§ **EXERCISE DESCRIPTION**: Your task is to repeat the listing exactly.
═══
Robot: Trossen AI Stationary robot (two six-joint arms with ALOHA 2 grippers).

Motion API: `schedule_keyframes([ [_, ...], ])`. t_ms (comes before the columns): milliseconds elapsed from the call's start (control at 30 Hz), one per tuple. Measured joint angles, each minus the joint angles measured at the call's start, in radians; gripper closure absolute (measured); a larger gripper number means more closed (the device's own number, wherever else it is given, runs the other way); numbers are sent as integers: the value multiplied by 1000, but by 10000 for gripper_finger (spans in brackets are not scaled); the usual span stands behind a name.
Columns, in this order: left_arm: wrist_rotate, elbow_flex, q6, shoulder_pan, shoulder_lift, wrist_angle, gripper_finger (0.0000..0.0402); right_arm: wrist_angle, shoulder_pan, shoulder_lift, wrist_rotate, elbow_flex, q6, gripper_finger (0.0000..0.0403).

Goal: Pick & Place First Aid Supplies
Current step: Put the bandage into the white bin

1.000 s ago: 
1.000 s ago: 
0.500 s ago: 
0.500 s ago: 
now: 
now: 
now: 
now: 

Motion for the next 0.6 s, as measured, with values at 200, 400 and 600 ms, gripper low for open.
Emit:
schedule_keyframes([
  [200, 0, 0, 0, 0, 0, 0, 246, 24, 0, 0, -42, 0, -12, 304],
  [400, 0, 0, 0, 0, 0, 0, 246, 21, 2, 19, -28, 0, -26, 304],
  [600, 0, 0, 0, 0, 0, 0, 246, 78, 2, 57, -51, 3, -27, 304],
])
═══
§ **ANSWER SECTION**:
Robot: Trossen AI Stationary robot (two six-joint arms with ALOHA 2 grippers).

Motion API: `schedule_keyframes([ [_, ...], ])`. t_ms (comes before the columns): milliseconds elapsed from the call's start (control at 30 Hz), one per tuple. Measured joint angles, each minus the joint angles measured at the call's start, in radians; gripper closure absolute (measured); a larger gripper number means more closed (the device's own number, wherever else it is given, runs the other way); numbers are sent as integers: the value multiplied by 1000, but by 10000 for gripper_finger (spans in brackets are not scaled); the usual span stands behind a name.
Columns, in this order: left_arm: wrist_rotate, elbow_flex, q6, shoulder_pan, shoulder_lift, wrist_angle, gripper_finger (0.0000..0.0402); right_arm: wrist_angle, shoulder_pan, shoulder_lift, wrist_rotate, elbow_flex, q6, gripper_finger (0.0000..0.0403).

Goal: Pick & Place First Aid Supplies
Current step: Put the bandage into the white bin

1.000 s ago: 
1.000 s ago: 
0.500 s ago: 
0.500 s ago: 
now: 
now: 
now: 
now: 

Motion for the next 0.6 s, as measured, with values at 200, 400 and 600 ms, gripper low for open.
Emit:
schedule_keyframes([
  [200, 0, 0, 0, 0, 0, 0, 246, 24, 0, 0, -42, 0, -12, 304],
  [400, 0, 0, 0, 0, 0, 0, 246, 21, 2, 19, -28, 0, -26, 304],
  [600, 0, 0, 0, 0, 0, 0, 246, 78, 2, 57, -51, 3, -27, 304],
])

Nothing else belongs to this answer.